**Exercise data:**

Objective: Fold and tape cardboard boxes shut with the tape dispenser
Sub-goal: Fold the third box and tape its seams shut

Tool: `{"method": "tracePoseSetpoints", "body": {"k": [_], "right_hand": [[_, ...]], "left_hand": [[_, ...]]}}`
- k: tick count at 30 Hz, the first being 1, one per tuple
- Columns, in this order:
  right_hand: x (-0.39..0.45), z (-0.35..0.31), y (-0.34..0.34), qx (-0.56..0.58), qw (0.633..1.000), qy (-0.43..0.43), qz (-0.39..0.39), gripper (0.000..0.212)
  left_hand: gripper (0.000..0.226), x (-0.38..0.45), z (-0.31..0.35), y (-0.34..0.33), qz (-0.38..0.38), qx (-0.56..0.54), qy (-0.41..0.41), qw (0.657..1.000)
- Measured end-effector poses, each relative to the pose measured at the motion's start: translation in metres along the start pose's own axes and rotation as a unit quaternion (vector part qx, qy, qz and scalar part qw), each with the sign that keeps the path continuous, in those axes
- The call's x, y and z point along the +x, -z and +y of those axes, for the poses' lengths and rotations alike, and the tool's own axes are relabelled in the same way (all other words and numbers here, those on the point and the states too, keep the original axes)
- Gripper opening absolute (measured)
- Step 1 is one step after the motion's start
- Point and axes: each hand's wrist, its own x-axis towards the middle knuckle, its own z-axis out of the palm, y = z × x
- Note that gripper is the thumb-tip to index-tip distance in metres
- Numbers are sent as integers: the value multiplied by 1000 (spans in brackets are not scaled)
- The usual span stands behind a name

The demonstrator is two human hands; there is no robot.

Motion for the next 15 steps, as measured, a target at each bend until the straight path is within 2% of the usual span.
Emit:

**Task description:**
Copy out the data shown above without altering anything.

**Answer to this exercise:**
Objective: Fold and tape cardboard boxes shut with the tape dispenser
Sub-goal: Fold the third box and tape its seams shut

Tool: `{"method": "tracePoseSetpoints", "body": {"k": [_], "right_hand": [[_, ...]], "left_hand": [[_, ...]]}}`
- k: tick count at 30 Hz, the first being 1, one per tuple
- Columns, in this order:
  right_hand: x (-0.39..0.45), z (-0.35..0.31), y (-0.34..0.34), qx (-0.56..0.58), qw (0.633..1.000), qy (-0.43..0.43), qz (-0.39..0.39), gripper (0.000..0.212)
  left_hand: gripper (0.000..0.226), x (-0.38..0.45), z (-0.31..0.35), y (-0.34..0.33), qz (-0.38..0.38), qx (-0.56..0.54), qy (-0.41..0.41), qw (0.657..1.000)
- Measured end-effector poses, each relative to the pose measured at the motion's start: translation in metres along the start pose's own axes and rotation as a unit quaternion (vector part qx, qy, qz and scalar part qw), each with the sign that keeps the path continuous, in those axes
- The call's x, y and z point along the +x, -z and +y of those axes, for the poses' lengths and rotations alike, and the tool's own axes are relabelled in the same way (all other words and numbers here, those on the point and the states too, keep the original axes)
- Gripper opening absolute (measured)
- Step 1 is one step after the motion's start
- Point and axes: each hand's wrist, its own x-axis towards the middle knuckle, its own z-axis out of the palm, y = z × x
- Note that gripper is the thumb-tip to index-tip distance in metres
- Numbers are sent as integers: the value multiplied by 1000 (spans in brackets are not scaled)
- The usual span stands behind a name

The demonstrator is two human hands; there is no robot.

Motion for the next 15 steps, as measured, a target at each bend until the straight path is within 2% of the usual span.
Emit:

This response is now finished.